Nearly perfect kicker Cody Parkey missed two field goals. Cornerback Bradley Fletcher had finally been yanked out of the base defense after 51- and 55-yard rainbows to DeSean Jackson. And the offense, with Mark Sanchez at quarterback, gained a ton of yards but was forced to walk the ball up the field, incapable of explosiveness anymore.

Still, down by 24-14, the Eagles came back. They dinked and dunked and scored on an 85-yard drive to make it 24-21. Then, a Nate Allen interception on another attempted rainbow to Jackson set up a Parkey field goal to tie it. And after the Eagles' defense forced a punt, they got the ball back with 2:04 remaining and you thought that maybe, just maybe, they would be able to tie a ribbon around this pig after all.

But with 1:31 remaining, Sanchez threw behind Jeremy Maclin and the pass was intercepted by Washington's Bashaud Breeland. "I just kind of missed," Sanchez said, after it was over. And thus began the down-spiral: a completion to Washington's Pierre Garcon to the Eagles' 35. A Vinny Curry roughing-the-passer penalty on the same play put the ball on the Eagles' 20.

And then it was just a painful dance that ended with a Kai Forbath 26-yard field goal with 5 seconds remaining. The final score was Redskins 27, Eagles 24. It was the Eagles' third consecutive loss. They have fallen from 9-3 to 9-6. Their playoff chances have gone from incredibly good to infinitesimal.

Now the Eagles are in a position of having to win their last game at the New York Giants while rooting for the Dallas Cowboys to lose both of their remaining games, against Indianapolis and at Washington. At this point, the least likely of those three outcomes is the Eagles winning at New York.

After the game, you could look pretty much anywhere and find some blame. First, there was defensive coordinator Bill Davis. Yes, he has been dealt a weak hand in the secondary. But to keep running Fletcher out there, and to keep leaving him in single coverage against elite receivers, is the kind of decision that really makes you wonder. Everything is a calculated risk, granted -- but this one went so horribly, completely wrong, and that is undeniable, and that is on Davis.
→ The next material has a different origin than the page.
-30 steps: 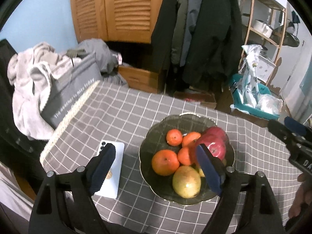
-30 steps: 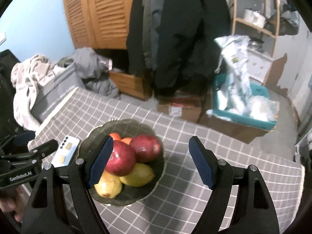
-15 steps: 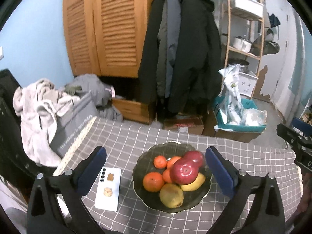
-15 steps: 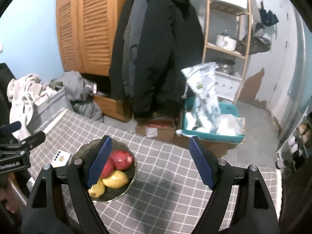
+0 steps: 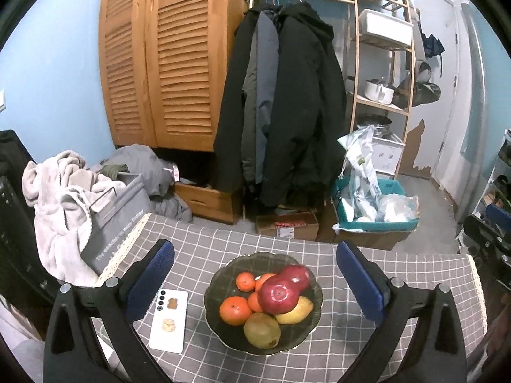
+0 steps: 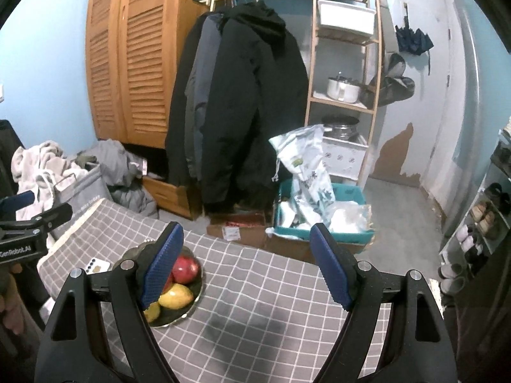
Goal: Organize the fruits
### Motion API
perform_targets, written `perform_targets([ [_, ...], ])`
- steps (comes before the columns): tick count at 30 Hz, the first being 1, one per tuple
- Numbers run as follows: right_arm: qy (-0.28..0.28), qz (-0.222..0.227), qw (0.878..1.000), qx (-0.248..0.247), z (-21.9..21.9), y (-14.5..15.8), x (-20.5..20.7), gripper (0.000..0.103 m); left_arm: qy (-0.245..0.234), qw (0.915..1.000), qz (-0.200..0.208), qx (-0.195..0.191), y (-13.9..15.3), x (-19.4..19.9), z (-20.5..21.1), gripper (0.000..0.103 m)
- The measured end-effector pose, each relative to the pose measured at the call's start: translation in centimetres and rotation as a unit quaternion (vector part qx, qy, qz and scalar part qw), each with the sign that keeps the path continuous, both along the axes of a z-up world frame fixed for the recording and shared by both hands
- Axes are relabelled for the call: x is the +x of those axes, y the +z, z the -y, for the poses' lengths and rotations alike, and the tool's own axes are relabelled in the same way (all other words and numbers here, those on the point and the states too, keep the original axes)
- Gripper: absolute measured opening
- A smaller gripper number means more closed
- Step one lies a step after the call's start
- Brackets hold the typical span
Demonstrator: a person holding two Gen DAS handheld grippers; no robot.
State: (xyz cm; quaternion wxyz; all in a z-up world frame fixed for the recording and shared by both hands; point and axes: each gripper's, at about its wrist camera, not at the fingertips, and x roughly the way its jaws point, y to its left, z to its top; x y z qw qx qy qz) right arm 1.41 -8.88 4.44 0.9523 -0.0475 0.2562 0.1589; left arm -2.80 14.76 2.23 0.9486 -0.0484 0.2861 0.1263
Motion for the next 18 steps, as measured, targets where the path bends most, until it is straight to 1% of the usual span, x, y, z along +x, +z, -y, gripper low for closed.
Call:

Then there is Sanchez. Yes, he threw for nearly 400 yards, but he turned the ball over twice, Again. The first one was a strip-sack in the first quarter that he never saw coming; fine. But the interception at the end is the play that cannot happen but always does.

"You have to win games," Sanchez said. "The head coach and the quarterback, we're the only ones who keep a record, so it goes with the territory of this position. There have been three really tough games and this one came down to the wire and we came up a little short."

And now they are left to rely upon the kindness of strangers, knowing full well that they have been exposed in the last three weeks. The only thing more unforgiving than the standings in the NFL is the locker room mirror. The Eagles will find no solace in either.

"We have one game left against the New York Giants, and we need to win that game," Chip Kelly said. "There are a lot of other things that have to happen besides that, and we have no control over those. The only thing we can do is prepare for the Giants."

And then, prepare for the recriminations -- because they are coming.